* _INSTRUCTIONS FOR THE TASK_
Your answer should be the lines below from the one with "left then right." to the one with "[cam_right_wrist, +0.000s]", both included, given again exactly and with nothing added.

┌─ PROVIDED DATA

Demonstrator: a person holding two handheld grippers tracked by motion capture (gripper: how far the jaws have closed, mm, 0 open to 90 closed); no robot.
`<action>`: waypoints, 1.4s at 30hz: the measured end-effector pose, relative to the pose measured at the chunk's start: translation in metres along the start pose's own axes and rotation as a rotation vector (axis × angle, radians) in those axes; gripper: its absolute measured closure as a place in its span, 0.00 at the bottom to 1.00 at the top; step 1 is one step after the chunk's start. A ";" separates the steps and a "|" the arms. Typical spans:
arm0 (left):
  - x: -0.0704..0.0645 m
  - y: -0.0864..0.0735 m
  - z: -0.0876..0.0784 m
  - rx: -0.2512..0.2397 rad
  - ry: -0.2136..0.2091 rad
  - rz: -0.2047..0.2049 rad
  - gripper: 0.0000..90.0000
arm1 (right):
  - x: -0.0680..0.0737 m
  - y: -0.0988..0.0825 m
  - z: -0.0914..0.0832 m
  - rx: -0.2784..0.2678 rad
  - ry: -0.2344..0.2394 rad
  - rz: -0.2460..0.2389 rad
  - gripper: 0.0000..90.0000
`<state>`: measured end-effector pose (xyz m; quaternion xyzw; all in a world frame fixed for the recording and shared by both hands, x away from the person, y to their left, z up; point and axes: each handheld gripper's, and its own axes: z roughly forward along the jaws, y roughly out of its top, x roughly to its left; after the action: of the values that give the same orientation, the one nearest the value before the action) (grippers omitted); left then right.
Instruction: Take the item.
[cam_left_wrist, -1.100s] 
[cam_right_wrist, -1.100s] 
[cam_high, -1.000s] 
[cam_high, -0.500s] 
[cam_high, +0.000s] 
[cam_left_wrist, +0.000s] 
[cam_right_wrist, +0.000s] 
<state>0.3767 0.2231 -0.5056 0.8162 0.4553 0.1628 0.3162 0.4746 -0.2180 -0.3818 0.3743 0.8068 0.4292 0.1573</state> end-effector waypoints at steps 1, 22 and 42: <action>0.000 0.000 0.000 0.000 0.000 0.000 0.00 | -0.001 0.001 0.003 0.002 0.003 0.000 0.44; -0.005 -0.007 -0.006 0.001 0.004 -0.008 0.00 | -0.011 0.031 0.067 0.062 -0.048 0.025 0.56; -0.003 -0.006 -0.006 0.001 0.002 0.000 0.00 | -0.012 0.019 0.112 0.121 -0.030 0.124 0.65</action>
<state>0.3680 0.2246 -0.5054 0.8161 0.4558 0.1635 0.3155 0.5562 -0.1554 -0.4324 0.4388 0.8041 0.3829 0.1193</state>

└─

* _FINISHED TASK_
`<state>`: measured end-effector pose (xyz m; quaternion xyzw; all in a world frame fixed for the recording and shared by both hands, x away from the person, y to their left, z up; point and axes: each handheld gripper's, and its own axes: z roughly forward along the jaws, y roughly out of its top, x roughly to its left; after the action: of the values that give the same orientation, the one nearest the value before the action) (grippers omitted); left then right.
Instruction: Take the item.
[cam_left_wrist, -1.100s] 
[cam_right_wrist, -1.100s] 
[cam_high, -1.000s] 
[cam_high, -0.500s] 
[cam_high, +0.000s] 
[cam_left_wrist, +0.000s] 
[cam_right_wrist, +0.000s] 

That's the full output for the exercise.